Compton Scattering Calculator
Calculates the scattered photon energy after a Compton scattering event given the incident photon energy, scattering angle, and target particle mass. Use it when analyzing X-ray or gamma-ray interactions with matter.
About this calculator
Compton scattering occurs when a high-energy photon collides with a nearly free particle (usually an electron) and transfers part of its energy, emerging at a longer wavelength. The scattered photon energy is E' = E₀ / [1 + (E₀/mc²)(1 − cos θ)], where E₀ is the initial photon energy in joules, m is the target particle rest mass in kg, c = 2.998×10⁸ m/s, and θ is the scattering angle in degrees. The wavelength shift is described by the Compton formula Δλ = (h/mc)(1 − cos θ), where h/m_e c ≈ 2.426×10⁻¹² m is the electron Compton wavelength. Maximum energy transfer occurs at θ = 180° (backscattering), while at θ = 0° the photon passes unaffected. The recoil kinetic energy of the target particle equals E₀ − E', conserving total energy and momentum.
How to use
Suppose a 100 keV X-ray photon (E₀ = 1.602×10⁻¹⁴ J) scatters off a free electron (m = 9.109×10⁻³¹ kg) at θ = 90°. Step 1: Compute mc² = 9.109×10⁻³¹ × (2.998×10⁸)² = 8.187×10⁻¹⁴ J. Step 2: E₀/mc² = 1.602×10⁻¹⁴ / 8.187×10⁻¹⁴ ≈ 0.1956. Step 3: (1 − cos 90°) = 1. Step 4: E' = 1.602×10⁻¹⁴ / (1 + 0.1956 × 1) = 1.602×10⁻¹⁴ / 1.1956 ≈ 1.340×10⁻¹⁴ J ≈ 83.6 keV. The electron recoils with 100 − 83.6 = 16.4 keV.
Frequently asked questions
What is the physical significance of the Compton wavelength shift?
The Compton wavelength shift Δλ = (h/mc)(1 − cos θ) shows that the change in photon wavelength depends only on the scattering angle and the rest mass of the target, not on the initial photon energy. This was revolutionary evidence that photons carry quantized momentum, confirming the particle nature of light.

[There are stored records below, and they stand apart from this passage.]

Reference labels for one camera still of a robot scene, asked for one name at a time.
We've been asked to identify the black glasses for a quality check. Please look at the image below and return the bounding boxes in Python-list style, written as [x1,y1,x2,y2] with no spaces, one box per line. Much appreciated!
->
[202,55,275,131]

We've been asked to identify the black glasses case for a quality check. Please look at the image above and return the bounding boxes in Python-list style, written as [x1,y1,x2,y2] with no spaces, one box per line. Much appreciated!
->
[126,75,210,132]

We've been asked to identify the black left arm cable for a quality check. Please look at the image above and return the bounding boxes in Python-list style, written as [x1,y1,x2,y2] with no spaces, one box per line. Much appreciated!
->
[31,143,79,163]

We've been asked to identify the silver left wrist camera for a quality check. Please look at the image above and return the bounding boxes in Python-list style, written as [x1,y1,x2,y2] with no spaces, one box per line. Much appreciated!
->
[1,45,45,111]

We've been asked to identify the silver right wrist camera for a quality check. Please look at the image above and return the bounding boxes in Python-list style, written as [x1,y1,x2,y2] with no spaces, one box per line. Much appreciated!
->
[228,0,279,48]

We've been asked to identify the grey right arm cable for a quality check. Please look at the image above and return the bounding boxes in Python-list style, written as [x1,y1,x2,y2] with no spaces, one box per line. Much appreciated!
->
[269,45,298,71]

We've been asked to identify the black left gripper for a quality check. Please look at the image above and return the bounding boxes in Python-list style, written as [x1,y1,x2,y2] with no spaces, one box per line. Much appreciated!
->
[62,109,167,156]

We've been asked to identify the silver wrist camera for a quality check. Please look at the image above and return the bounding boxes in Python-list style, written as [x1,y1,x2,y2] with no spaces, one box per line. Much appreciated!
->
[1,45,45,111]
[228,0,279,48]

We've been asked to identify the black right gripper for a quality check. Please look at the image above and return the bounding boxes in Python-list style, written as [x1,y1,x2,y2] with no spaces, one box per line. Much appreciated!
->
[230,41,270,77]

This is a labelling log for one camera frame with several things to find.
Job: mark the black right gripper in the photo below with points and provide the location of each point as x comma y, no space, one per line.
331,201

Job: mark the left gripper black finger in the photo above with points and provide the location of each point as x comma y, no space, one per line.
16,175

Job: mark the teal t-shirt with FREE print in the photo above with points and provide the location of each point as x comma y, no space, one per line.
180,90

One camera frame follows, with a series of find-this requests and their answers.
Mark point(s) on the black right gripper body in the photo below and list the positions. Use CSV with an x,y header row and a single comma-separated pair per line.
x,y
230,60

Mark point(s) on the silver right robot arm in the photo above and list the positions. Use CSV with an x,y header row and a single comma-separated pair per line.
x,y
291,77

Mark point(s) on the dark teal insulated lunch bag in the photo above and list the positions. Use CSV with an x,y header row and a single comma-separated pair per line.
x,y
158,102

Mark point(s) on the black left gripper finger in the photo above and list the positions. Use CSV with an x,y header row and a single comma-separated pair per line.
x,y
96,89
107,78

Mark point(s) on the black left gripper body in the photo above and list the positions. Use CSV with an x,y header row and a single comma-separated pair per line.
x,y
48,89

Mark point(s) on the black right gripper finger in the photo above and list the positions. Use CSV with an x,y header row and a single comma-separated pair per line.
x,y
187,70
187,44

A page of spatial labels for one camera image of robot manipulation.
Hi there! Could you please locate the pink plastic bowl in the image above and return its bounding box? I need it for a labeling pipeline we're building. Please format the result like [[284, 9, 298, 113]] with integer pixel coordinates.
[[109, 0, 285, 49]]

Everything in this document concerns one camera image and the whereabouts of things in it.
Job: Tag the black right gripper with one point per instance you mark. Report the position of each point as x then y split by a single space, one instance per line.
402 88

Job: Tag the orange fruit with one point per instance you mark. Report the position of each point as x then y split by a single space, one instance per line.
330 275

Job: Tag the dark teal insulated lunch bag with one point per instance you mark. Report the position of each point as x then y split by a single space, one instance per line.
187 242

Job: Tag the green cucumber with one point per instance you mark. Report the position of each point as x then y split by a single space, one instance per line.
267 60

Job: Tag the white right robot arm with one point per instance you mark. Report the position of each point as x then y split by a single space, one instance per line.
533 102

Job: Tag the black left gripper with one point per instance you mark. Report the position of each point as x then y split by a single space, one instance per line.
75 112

A larger shift means more energy transferred to the recoiling particle. For electrons the maximum shift (at 180°) is 2 × 2.426 pm = 4.852 pm, which is detectable in X-ray diffraction experiments.
How does the scattering angle affect the energy of the scattered photon?
At θ = 0° (forward scattering) the photon loses no energy because cos(0°) = 1, making the denominator equal to 1. As θ increases toward 90° the photon loses a moderate fraction of its energy, and at θ = 180° (backscattering) the energy loss is maximized. For a 100 keV photon scattering off an electron, the backscattered photon retains only about 20 keV. This angular dependence is exploited in Compton telescopes used in gamma-ray astronomy to reconstruct the direction of incoming photons.
Why does Compton scattering require a high-energy photon to be observable?
Compton scattering is significant only when the photon energy E₀ is comparable to or greater than the rest-mass energy mc² of the target particle (511 keV for electrons). At low photon energies (visible light, soft UV) the ratio E₀/mc² ≪ 1, so the wavelength shift is negligibly small and Thomson scattering (elastic, classical) dominates instead. X-rays and gamma rays have energies in the keV–MeV range where the shift becomes measurable. This is why Compton scattering is important in medical imaging (CT scatter artifacts), radiation shielding design, and high-energy astrophysics.